Earned value analysis (EVA) is an industry standard method for measuring a project’s progress at any given point in time, forecasting its completion date and final cost, and analyzing variances in the schedule and budget as the project proceeds. It compares the planned amount of work with what has actually been completed, to determine if the cost, schedule and work accomplished are progressing in accordance with the plan. EVA works most effectively if a well-formed work breakdown structure exists. Function point analysis (FPA) is an indirect measure of software size and complexity and, therefore, does not address the elements of time and budget. Cost budgets do not address time. PERT aids in time and deliverables management, but lacks projections for estimates at completion (EACs) and overall financial management.

CISA Question 560

Question

An IS auditor is assigned to audit a software development project which is more than 80 percent complete, but has already overrun time by 10 percent and costs by 25 percent. Which of the following actions should the IS auditor take?

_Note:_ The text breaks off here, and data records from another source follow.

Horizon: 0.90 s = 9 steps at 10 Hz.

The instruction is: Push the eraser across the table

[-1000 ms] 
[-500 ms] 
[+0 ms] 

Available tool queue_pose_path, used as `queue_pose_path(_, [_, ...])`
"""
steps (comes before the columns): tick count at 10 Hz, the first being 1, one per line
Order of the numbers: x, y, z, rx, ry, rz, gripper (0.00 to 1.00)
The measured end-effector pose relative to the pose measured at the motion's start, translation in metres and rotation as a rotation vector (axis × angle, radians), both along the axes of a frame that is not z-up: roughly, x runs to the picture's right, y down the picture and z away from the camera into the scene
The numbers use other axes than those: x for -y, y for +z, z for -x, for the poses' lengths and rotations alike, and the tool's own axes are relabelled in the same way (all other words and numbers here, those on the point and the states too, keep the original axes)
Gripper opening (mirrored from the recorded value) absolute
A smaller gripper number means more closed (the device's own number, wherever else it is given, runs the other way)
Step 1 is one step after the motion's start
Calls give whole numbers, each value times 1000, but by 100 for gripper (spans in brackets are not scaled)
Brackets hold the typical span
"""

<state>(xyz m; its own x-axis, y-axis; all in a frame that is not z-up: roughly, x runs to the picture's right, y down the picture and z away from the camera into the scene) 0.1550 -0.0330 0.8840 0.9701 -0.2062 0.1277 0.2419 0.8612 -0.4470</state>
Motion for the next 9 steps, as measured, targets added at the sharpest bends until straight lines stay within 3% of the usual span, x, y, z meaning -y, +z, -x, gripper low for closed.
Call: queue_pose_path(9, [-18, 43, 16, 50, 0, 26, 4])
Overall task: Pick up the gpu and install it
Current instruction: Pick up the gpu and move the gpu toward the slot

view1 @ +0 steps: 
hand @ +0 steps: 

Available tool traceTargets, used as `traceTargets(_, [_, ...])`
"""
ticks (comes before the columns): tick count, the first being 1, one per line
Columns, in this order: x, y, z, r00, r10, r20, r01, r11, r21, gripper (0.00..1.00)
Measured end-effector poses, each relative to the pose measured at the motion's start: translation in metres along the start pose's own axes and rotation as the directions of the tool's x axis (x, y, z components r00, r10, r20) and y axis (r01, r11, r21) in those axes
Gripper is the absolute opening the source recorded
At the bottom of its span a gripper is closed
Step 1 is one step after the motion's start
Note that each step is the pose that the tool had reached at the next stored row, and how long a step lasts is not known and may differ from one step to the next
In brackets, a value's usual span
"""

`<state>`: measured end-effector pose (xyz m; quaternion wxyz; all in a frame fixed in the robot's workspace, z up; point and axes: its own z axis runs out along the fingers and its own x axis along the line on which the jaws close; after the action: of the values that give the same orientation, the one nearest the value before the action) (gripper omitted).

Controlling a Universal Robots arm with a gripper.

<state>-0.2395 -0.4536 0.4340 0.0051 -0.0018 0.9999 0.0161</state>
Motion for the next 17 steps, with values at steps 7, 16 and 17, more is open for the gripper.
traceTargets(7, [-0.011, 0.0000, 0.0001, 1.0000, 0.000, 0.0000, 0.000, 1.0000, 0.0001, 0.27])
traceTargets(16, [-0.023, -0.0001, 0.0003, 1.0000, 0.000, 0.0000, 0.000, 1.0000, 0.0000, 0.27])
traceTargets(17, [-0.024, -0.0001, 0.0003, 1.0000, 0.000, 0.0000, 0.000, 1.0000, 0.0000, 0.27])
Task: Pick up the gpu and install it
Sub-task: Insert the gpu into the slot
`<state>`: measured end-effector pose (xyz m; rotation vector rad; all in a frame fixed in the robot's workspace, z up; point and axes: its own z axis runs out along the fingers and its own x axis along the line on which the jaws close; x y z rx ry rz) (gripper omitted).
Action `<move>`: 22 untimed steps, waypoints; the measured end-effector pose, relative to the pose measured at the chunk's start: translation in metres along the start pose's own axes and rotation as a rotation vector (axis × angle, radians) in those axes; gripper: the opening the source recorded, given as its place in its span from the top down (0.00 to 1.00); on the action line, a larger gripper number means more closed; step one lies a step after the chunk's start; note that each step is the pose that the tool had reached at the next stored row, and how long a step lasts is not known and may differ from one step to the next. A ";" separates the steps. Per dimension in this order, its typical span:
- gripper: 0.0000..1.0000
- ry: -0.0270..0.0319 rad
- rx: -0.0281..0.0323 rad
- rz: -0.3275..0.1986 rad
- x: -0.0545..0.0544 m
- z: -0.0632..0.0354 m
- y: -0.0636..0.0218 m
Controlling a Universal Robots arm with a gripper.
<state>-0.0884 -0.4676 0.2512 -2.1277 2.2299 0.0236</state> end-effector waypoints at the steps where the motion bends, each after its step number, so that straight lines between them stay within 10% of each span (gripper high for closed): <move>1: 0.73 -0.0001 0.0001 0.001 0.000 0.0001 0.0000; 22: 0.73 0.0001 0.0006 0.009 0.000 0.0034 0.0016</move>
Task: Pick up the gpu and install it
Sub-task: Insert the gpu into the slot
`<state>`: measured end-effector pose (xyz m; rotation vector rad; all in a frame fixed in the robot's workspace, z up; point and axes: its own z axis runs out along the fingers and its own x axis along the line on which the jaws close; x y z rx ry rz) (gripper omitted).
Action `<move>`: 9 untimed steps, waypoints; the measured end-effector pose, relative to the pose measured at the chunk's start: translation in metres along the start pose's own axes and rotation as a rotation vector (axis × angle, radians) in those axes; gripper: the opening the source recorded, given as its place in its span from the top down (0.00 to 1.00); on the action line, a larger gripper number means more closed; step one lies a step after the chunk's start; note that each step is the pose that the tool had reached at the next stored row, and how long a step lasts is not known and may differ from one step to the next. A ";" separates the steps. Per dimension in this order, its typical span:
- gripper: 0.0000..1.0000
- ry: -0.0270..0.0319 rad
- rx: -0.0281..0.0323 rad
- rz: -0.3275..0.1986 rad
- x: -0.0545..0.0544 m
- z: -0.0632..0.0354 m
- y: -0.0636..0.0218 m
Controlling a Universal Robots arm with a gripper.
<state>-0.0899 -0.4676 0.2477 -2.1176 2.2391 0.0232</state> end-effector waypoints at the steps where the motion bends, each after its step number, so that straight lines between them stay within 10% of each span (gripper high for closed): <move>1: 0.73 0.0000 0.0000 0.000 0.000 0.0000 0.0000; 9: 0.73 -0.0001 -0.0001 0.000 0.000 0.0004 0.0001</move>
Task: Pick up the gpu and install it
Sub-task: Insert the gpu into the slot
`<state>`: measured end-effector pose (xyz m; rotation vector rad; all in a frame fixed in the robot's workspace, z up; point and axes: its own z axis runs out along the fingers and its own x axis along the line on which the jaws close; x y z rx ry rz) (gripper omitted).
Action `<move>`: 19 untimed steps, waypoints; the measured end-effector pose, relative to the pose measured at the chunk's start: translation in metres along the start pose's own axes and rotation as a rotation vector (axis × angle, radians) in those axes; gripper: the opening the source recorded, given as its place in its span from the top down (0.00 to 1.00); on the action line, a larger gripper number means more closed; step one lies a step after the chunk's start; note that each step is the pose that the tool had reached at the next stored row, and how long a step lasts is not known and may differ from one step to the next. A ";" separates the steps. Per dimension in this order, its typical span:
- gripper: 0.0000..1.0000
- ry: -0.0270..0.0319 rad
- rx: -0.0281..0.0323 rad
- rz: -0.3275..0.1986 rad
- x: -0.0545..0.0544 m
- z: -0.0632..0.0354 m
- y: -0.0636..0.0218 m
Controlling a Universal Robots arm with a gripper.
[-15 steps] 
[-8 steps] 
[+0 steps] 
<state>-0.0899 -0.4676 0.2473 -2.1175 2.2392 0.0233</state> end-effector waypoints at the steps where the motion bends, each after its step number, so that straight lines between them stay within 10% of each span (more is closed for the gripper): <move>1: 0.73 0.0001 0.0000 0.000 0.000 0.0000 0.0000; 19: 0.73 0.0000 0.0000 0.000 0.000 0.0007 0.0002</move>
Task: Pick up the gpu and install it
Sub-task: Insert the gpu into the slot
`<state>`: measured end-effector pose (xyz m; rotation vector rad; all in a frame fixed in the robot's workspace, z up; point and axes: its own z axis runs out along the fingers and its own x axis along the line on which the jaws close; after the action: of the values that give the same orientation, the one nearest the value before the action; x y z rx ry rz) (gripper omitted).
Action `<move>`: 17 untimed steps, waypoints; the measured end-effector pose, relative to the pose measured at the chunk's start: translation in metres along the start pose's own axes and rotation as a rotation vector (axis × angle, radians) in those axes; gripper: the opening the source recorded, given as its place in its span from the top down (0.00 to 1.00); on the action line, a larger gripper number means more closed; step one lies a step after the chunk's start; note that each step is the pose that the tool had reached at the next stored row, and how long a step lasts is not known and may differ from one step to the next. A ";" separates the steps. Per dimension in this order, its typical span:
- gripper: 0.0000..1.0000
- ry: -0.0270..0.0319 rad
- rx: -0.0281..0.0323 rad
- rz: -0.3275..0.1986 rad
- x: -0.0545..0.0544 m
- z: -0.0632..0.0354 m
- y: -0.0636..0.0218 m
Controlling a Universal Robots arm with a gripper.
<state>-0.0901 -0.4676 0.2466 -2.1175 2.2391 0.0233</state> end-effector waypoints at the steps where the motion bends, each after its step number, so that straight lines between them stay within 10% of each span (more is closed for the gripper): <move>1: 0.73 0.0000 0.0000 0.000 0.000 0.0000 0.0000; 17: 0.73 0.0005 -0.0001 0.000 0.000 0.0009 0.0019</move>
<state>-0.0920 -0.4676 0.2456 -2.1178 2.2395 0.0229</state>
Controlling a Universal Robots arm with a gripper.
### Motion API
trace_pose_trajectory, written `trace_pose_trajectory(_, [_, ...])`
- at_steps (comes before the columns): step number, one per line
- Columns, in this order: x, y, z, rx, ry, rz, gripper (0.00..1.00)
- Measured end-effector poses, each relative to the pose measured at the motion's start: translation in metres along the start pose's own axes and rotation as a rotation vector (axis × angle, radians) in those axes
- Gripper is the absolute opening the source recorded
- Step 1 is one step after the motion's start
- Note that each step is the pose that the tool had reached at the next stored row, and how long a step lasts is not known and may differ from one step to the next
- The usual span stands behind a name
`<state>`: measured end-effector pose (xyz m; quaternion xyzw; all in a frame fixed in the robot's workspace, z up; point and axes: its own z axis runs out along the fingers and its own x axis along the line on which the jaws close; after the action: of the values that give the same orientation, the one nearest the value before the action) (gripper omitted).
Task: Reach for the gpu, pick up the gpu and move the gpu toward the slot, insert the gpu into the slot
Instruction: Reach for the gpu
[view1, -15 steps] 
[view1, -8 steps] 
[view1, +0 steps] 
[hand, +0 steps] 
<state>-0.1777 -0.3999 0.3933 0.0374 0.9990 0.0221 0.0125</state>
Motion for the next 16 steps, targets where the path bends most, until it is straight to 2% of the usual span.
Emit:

A. Report that the organization does not have effective project management.
B. Recommend the project manager be changed.
C. Review the IT governance structure.
D. Review the conduct of the project and the business case.

Answer

D. Review the conduct of the project and the business case.

Explanation

Before making any recommendations, an IS auditor needs to understand the project and the factors that have contributed to making the project over budget and over schedule. The organization may have effective project management practices and sound IT governance and still be behind schedule or over budget. There is no indication that the project manager should be changed without looking into the reasons for the overrun.